While U.S. Economy Improves, Food Insecurity Lingers

Dawn Pierce of Boise, Idaho, still remembers the time her colleagues suggested a potluck lunch at work. “I called in sick that day because I couldn’t bring anything,” she tells The Plate. “I couldn’t afford it. I was so embarrassed.”

Pierce was a paralegal and a single mom who often found herself scrambling for her family’s next meal, but she kept up appearances. When she was laid off in 2010, she knew she really needed help.

And she’s one of about 49 million people scattered around the United States of all ages, races and backgrounds who have found themselves in the position of being food insecure at some point recently, according to the U.S. Department of Agriculture.

And scattered they are.

“There is a perception among many in our country that hunger is a just a city problem,” says Bob Aiken, CEO of Feeding America, which represents 200 food banks across the country. But it’s not true, he says. “Hunger is an issue for the suburbs and rural America and the cities…” and it’s “unacceptably high in every county in America.”

Feeding America issued a report this week featuring an interactive map called Map the Meal Gap. It shows the percentage of food-insecure residents in every county and congressional district.
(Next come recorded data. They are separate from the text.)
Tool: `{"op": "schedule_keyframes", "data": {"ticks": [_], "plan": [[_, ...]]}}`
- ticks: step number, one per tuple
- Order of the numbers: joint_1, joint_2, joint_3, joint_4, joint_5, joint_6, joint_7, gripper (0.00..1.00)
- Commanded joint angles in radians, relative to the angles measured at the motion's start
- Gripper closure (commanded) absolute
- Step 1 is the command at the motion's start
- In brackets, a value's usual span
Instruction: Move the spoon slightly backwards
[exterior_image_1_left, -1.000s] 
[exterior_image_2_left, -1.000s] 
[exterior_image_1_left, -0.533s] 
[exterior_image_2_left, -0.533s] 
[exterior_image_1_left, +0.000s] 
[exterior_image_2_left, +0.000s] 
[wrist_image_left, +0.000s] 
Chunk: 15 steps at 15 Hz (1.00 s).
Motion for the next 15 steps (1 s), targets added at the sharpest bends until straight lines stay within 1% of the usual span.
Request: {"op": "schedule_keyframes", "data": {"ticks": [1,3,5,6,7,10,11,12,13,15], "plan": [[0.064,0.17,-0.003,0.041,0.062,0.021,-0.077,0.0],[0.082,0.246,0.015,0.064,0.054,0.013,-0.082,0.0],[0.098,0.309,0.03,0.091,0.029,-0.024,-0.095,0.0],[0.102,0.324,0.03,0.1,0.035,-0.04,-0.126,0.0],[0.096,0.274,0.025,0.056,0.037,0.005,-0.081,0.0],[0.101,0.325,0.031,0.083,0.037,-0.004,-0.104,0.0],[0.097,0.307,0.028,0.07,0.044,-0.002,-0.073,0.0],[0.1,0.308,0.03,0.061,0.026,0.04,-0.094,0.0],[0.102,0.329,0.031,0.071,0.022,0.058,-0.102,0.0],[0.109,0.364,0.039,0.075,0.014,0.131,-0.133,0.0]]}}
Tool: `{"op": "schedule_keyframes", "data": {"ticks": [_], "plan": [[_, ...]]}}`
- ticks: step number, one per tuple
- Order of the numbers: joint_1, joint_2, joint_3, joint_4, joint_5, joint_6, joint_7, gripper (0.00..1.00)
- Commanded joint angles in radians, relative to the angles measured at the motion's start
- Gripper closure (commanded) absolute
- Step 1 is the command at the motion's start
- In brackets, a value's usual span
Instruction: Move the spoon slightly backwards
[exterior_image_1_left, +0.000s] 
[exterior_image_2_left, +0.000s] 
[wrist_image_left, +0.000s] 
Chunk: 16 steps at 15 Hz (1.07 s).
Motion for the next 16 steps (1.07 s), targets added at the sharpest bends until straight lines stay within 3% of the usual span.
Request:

Here are some surprising facts from the report showing just how much our geography affects food insecurity:

  • Fifty-two percent of counties with a high food-insecurity rate are rural, while only 24 percent are urban.
  • The largest estimated population of food-insecure children lives in Los Angeles County, where one in four kids live with the risk of hunger. That’s about 600,000 kids.
  • The highest percentage of children who are food insecure – 43 percent – live in Apache County, Arizona, home to Navajo Nation. (See Death, Taxes and the Fight Against Junk Food for efforts the Nation is undertaking to address poor nutrition.)
  • Eight counties with median household incomes of $100,000 have child food-insecurity rates above 10 percent. Four of them—Loudon, Fairfax, Arlington and Falls Church City–are in Northern Virginia.

The data has remained about the same for the last five years, says Aiken, despite an improving economy, because the cost of food is high in many areas and wages are stagnant.

People are still “making trade offs between rent, utilities, medical care and food,” he says.

The impact of food insecurity goes far beyond skipping a meal or two. Long-term, it can affect kids’ ability to learn and adults’ ability to move up at work, says Pierce.

“Hunger is ground zero. You can’t do anything in life if you’re hungry,” she says.


After struggling on her own for a while, Pierce says she got over her pride and sought help from the federal food stamp program, known as SNAP. She went to her local food bank where she says she was greeted warmly.

Once she finally got help, it wasn’t all smooth sailing. Pierce recalls standing in line at the supermarket with her son when the woman in front of her, tired of waiting, said: “I should have known better than to come to the store on the first of the month with these losers and their food stamps. Don’t you feel the same?”

“I looked at her and said that my entire purchase was being paid for with my food stamps so she must think I’m quite a loser as well. I said, ‘I’m sorry you feel this way when you don’t even know me.’”

“…As I moved my cart to another lane she called out, ‘Well, you don’t LOOK like you’re on food stamps!’ …This was like a sucker punch for her to say that…in front of my son. Nobody wants to feel this way.”

Pierce persevered, shopping at night, looking for jobs during the day. She was on the program for about 14 months.

In 2014, Pierce got married. She now works as a clinical intake coordinator for a home health company. Her life is stable and happy. “I sleep great. I don’t toss and turn,” she says.

But she will never forget what it was like to be in need. She advocates for the hungry and helped get a state bill passed that would stagger SNAP payments out over a week so grocery stores could stay better stocked.

Pierce’s son, who is about to turn 21, is focused on food and helping others. He has taken college courses and dreams of opening his own restaurant some day that would apply high-end food techniques to basic ingredients available to everyone. “He says: ‘Just because you’re hungry doesn’t mean you shouldn’t get shi-shi fu-fu food,’” she says, with a note of pride in her voice.